Discussing Treatment with Your Child
How exactly do you go about discussing your decision for your child to undergo treatment? Three answers come to mind: carefully, gently, and confidently. Being careful and gentle means that you consider where your child is developmentally. A four-year-old understands a lot less than an eight-year-old. Explain why you are seeking help in such a way so that your child understands there is a problem.
What to Say
For younger children, an explanation might go like this: “Sometimes we get sad and we don't know why. I have arranged for you and me to go see a lady (or man) who talks to kids all the time about how they feel. There's nothing to be afraid of, and I will be right there with you.”
For an older child, you can give more detail. Never, ever apologize for taking your child to treatment. You want her to understand that seeking help is a good thing. Try to answer her questions as best you can, and don't be afraid to say, “I don't know.”

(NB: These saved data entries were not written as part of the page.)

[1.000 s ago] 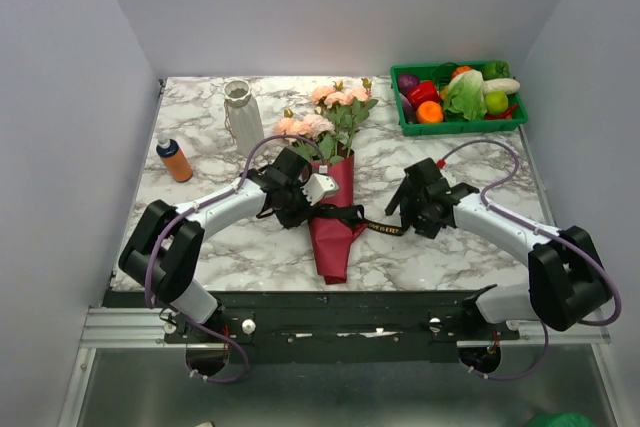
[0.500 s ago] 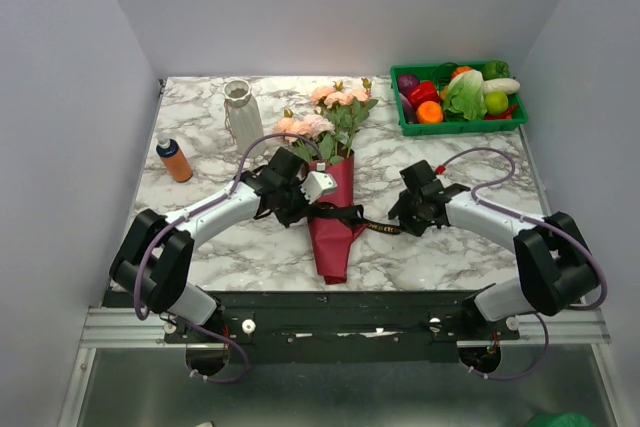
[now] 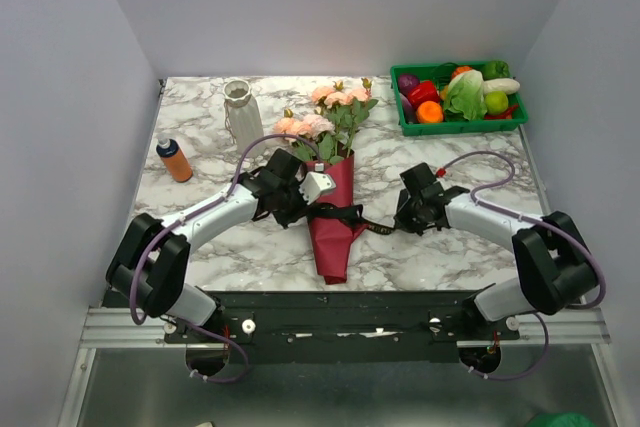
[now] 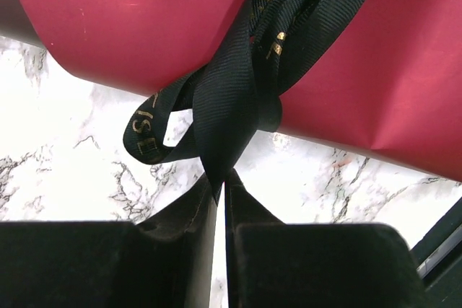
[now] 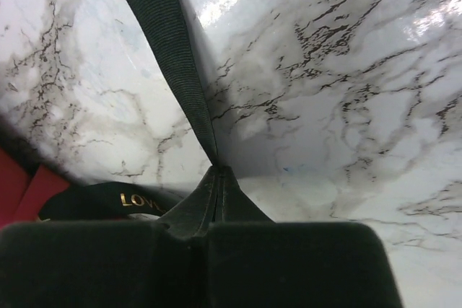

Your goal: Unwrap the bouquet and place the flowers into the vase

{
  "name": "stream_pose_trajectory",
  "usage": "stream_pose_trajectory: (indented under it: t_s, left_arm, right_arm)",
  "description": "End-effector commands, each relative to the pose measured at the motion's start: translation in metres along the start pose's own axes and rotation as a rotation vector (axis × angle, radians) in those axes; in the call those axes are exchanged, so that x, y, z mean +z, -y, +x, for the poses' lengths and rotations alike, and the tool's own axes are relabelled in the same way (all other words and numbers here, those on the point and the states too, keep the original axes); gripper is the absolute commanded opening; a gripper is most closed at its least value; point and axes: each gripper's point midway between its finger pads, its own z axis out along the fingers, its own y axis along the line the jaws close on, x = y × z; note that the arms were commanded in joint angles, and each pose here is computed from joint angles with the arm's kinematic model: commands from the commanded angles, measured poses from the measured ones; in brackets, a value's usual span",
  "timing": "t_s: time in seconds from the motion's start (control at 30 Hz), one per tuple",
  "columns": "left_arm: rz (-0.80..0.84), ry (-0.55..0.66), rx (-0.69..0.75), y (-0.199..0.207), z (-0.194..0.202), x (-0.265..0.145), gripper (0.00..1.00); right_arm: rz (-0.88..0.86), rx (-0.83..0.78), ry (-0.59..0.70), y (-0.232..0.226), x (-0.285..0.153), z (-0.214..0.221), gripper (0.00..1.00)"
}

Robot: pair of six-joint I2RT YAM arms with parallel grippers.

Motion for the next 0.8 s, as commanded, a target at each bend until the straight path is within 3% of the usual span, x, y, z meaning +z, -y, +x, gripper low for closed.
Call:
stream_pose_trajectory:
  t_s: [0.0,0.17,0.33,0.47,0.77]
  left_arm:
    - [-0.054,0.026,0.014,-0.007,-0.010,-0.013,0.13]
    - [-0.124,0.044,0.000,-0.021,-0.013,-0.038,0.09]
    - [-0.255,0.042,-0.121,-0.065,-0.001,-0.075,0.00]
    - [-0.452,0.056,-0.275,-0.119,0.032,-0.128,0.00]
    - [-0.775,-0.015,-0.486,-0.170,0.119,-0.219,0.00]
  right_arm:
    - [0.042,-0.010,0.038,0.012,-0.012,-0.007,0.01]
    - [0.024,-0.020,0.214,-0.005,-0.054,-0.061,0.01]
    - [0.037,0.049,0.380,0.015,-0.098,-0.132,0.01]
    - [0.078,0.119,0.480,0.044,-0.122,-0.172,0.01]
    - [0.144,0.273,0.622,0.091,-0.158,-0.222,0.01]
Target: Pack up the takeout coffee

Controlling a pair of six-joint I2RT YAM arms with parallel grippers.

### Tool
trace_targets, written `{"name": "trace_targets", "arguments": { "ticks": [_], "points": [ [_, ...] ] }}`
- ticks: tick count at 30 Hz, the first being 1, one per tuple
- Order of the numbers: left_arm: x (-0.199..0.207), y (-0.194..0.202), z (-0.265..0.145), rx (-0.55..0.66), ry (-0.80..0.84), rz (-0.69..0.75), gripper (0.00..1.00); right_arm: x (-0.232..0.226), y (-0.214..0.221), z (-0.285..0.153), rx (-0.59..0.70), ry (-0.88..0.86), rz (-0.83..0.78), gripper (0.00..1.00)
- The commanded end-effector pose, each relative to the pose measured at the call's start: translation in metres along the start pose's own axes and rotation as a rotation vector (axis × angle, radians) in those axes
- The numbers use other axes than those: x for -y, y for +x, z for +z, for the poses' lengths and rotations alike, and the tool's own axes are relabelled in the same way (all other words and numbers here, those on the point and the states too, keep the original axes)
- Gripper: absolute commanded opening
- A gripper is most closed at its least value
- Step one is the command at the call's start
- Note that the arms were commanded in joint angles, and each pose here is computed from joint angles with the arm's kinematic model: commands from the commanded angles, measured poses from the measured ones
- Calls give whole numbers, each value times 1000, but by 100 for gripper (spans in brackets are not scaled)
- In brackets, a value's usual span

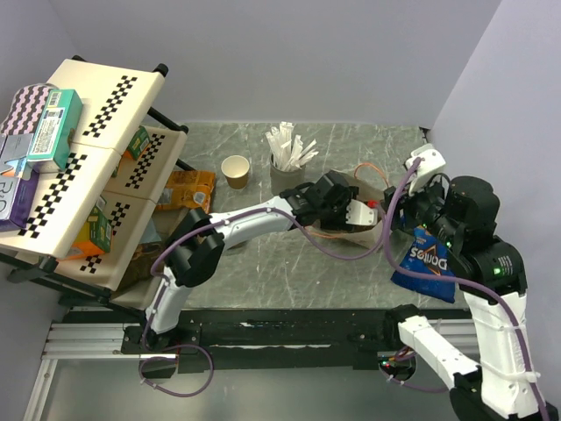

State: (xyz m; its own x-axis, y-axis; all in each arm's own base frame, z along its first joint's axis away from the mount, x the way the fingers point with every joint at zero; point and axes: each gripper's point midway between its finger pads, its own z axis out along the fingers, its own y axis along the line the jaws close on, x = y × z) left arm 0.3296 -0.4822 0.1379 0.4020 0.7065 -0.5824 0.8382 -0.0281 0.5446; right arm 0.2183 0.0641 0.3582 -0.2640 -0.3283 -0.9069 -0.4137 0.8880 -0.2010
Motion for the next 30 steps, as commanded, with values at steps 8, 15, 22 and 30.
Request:
{"name": "trace_targets", "arguments": {
  "ticks": [8, 15, 22, 30],
  "points": [
    [31, 25, 20, -112, 76, 45, 1, 33, 9, 20, -85, 47, 126, 74],
    [26, 20, 16, -95, 47, 35, 1, 25, 24, 43, -131, -61, 91, 75],
    [31, 24, 14, -106, 60, 20, 1, 23, 43, 63, -186, -127, 25, 76],
    [27, 23, 11, -105, 48, 7, 1, 21, 61, 82, -229, -170, 14, 70]
  ]
}}
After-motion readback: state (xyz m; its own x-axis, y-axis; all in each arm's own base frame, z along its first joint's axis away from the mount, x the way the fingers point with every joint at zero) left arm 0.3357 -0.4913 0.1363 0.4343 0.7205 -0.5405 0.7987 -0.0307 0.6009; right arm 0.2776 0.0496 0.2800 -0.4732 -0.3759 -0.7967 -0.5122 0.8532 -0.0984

It's easy to associate a child's personality and identity with their depression. Your child will pick up on this and begin to see herself as damaged and lacking in self-worth. Make sure you separate your child's identity from the disorder and help her do the same. The depression is not your child!
What if your child refuses to go? This is likely to make you second-guess your decision to seek treatment because “maybe it isn't that bad.” Stop and think! This is where your confidence needs to kick in. You are the parent and you have done your homework! You might try gentle persuasion, but if she still refuses, then it's time for a different approach.
Tell her that you can certainly understand her misgivings about seeing someone and that it is normal to be a bit anxious. You can even bargain with her, but only a little. You might say, “You don't want to go and I get that. But we are going. We'll talk about how you feel about it after you've tried it.” The bottom line is that you are in charge, not her.
Your Child's Role
Aside from teaching your child about what she is about to do, it's important to help her understand her role in the process. She will be responsible for reporting to the doctor how she may feel on medicine or how she feels about a particular event. Encourage her to ask questions of the professional. Doing this will teach her two things. First, she will have an active role in getting well and will see herself as capable of doing so. Second, she will learn skills to get her needs met that will follow her through her life.